#### Your instructions
Retrieve every line from the records in which the word "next" occurs.

(Extracted data entries)

════════════════

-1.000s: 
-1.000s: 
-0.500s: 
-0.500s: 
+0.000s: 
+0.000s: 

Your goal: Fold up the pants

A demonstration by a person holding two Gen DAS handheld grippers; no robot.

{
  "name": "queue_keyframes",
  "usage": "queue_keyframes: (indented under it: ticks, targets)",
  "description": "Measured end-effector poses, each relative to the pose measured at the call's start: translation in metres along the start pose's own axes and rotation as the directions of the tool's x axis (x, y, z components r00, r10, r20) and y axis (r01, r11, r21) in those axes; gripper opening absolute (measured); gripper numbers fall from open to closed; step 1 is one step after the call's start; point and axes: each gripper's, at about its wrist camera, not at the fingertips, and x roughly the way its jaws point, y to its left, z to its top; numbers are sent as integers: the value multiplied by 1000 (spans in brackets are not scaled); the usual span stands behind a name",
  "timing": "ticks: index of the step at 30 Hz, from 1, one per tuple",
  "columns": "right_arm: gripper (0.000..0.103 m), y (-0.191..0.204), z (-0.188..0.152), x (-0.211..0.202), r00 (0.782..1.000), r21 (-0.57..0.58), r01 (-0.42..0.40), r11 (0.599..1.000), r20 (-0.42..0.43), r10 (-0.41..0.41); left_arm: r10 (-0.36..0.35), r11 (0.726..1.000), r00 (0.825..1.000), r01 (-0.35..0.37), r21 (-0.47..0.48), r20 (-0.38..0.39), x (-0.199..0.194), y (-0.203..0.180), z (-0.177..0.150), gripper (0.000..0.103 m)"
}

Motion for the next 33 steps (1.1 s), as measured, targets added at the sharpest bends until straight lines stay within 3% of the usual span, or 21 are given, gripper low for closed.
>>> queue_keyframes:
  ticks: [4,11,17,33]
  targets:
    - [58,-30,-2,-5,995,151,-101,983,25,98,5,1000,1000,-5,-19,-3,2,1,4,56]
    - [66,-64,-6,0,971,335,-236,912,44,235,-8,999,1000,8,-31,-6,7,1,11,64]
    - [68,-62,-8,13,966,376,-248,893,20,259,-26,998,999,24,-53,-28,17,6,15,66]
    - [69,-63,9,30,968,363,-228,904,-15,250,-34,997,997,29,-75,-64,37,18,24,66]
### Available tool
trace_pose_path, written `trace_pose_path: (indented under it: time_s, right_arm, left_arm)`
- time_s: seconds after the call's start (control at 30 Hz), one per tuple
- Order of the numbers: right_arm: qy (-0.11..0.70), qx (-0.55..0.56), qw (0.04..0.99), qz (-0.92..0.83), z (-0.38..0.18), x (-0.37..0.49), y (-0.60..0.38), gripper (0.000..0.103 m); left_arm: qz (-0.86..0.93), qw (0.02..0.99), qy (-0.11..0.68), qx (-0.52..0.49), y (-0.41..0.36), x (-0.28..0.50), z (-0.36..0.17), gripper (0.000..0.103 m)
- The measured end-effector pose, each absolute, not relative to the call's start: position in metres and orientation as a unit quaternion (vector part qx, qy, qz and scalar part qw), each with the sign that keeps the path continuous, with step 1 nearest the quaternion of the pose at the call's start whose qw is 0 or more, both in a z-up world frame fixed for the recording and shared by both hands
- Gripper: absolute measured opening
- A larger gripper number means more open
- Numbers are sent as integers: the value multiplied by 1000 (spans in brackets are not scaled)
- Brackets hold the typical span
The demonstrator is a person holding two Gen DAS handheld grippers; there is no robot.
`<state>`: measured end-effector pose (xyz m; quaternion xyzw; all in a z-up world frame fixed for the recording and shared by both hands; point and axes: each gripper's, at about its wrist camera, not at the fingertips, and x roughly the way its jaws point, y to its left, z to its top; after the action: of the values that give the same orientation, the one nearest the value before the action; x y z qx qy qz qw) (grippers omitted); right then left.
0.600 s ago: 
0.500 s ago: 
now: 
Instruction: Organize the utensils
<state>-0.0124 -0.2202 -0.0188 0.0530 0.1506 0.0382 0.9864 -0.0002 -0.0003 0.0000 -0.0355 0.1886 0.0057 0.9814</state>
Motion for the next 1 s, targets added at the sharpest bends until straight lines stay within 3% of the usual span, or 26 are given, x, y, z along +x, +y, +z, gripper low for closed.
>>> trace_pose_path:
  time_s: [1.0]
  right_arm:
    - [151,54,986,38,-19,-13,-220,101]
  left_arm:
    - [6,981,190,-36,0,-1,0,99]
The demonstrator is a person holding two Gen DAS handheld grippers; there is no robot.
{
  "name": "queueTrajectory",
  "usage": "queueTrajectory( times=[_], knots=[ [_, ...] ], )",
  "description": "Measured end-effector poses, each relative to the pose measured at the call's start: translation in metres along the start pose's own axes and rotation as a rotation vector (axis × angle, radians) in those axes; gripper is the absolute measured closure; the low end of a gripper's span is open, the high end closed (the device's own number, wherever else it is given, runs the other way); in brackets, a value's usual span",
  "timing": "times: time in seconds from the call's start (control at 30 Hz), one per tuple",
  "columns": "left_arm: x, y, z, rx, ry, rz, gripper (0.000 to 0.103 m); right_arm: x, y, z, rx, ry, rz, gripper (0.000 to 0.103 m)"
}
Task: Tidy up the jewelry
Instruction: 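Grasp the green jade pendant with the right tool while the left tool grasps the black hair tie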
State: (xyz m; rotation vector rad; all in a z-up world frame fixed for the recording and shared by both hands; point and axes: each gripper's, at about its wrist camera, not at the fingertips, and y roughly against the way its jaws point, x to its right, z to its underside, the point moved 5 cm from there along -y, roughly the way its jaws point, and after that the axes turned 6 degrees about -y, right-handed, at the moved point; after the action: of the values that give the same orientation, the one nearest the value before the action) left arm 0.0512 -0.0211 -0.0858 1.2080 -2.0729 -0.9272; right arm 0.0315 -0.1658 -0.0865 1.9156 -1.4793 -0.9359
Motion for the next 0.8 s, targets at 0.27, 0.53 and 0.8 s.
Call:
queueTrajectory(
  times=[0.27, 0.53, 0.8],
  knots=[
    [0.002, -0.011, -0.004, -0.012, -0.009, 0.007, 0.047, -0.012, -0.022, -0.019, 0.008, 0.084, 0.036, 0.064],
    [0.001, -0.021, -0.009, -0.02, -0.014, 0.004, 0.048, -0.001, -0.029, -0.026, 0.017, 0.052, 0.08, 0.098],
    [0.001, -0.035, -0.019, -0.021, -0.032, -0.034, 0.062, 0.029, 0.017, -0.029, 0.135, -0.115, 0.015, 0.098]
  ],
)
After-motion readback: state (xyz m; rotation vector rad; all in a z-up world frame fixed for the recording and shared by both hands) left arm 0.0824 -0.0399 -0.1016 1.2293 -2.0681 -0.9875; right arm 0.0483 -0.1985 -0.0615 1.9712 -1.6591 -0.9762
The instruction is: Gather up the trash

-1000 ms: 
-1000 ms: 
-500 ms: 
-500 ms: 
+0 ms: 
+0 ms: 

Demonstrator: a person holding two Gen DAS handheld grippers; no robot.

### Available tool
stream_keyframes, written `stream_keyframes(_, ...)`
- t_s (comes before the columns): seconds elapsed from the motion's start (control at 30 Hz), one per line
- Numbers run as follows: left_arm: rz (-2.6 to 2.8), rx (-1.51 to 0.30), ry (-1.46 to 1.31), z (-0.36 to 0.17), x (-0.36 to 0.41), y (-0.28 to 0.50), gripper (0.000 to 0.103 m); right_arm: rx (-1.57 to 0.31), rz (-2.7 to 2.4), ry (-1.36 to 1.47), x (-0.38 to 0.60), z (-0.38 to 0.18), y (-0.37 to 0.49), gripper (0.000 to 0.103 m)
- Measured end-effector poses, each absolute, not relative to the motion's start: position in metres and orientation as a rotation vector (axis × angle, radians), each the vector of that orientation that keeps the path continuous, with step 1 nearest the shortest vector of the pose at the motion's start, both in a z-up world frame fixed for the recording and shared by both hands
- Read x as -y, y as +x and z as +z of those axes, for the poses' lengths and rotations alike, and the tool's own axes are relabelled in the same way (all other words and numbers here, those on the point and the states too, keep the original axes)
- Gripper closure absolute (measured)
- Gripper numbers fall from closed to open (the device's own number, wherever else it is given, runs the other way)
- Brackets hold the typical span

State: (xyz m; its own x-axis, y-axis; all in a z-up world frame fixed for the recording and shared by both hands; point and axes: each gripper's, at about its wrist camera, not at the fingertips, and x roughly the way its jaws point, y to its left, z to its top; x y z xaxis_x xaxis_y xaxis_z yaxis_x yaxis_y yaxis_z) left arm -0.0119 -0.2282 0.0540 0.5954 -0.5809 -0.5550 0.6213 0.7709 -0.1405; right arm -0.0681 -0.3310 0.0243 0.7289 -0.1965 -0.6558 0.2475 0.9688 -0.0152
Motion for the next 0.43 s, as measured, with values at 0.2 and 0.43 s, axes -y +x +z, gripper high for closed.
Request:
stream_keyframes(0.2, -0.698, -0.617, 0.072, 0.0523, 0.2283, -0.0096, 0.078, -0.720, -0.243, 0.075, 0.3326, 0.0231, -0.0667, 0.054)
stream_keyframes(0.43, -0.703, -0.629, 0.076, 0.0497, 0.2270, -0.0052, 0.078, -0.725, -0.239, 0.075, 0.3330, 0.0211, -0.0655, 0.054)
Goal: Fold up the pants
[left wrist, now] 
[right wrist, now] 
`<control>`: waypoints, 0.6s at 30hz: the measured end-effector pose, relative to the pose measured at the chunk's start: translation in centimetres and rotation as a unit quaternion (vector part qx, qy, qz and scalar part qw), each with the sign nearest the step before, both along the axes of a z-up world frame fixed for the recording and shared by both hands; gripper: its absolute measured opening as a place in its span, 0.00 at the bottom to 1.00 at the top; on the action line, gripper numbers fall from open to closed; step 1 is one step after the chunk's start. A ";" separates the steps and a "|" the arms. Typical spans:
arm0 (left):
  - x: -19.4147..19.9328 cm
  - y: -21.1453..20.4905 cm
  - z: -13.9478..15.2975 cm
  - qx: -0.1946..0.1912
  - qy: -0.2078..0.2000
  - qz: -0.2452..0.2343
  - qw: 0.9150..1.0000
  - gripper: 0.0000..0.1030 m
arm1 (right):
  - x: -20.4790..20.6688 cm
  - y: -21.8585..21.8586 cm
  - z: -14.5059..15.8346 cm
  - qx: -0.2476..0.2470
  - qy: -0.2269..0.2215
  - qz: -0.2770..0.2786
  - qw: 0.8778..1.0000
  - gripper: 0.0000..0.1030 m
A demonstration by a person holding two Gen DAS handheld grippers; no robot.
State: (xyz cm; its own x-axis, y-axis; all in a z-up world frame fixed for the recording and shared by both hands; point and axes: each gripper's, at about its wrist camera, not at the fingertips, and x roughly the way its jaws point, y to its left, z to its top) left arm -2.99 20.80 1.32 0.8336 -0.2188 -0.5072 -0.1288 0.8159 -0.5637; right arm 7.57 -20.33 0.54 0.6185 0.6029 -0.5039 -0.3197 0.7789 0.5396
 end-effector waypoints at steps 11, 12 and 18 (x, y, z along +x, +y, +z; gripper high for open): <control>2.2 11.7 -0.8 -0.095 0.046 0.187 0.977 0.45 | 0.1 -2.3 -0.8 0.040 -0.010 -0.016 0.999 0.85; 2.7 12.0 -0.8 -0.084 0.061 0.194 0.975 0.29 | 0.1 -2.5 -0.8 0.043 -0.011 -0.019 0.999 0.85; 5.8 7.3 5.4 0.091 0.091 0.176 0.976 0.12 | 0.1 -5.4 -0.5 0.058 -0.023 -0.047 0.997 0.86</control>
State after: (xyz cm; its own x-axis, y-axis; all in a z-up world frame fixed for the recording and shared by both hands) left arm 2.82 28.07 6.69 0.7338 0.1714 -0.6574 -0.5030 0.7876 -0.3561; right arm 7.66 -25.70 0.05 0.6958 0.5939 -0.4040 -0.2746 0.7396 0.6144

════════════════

#### Output below
Motion for the next 33 steps (1.1 s), as measured, targets added at the sharpest bends until straight lines stay within 3% of the usual span, or 21 are given, gripper low for closed.
Motion for the next 1 s, targets added at the sharpest bends until straight lines stay within 3% of the usual span, or 26 are given, x, y, z along +x, +y, +z, gripper low for closed.
Motion for the next 0.8 s, targets at 0.27, 0.53 and 0.8 s.
Motion for the next 0.43 s, as measured, with values at 0.2 and 0.43 s, axes -y +x +z, gripper high for closed.

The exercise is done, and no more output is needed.